## WHAT YOU WILL DO
In the listing below, please print the line that contains "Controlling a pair" and every line that follows it, exactly.

■ ■ ■ ■ ■

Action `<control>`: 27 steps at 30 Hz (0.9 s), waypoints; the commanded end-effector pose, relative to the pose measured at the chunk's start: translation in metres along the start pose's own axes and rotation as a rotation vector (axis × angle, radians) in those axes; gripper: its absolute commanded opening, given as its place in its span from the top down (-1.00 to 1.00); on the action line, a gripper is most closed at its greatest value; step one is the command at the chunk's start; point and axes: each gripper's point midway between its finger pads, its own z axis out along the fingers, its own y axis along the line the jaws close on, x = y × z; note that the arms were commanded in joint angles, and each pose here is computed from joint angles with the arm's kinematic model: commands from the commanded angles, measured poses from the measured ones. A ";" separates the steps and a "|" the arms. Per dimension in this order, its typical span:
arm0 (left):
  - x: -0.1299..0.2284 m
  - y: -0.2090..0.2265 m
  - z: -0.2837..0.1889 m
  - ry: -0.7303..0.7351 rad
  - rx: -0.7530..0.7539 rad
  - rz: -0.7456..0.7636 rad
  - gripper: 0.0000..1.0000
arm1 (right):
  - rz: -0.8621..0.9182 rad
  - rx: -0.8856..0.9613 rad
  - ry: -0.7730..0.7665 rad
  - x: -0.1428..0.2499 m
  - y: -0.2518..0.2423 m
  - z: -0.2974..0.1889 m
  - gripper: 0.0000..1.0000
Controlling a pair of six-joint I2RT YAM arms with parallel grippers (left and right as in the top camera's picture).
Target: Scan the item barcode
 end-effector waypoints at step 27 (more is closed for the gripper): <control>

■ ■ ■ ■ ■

## TASK RESULT
Controlling a pair of six-joint I2RT YAM arms with parallel grippers (left and right as in the top camera's picture).
Target: Scan the item barcode
 end-effector waypoints at step 27 (more is closed for the gripper): <control>

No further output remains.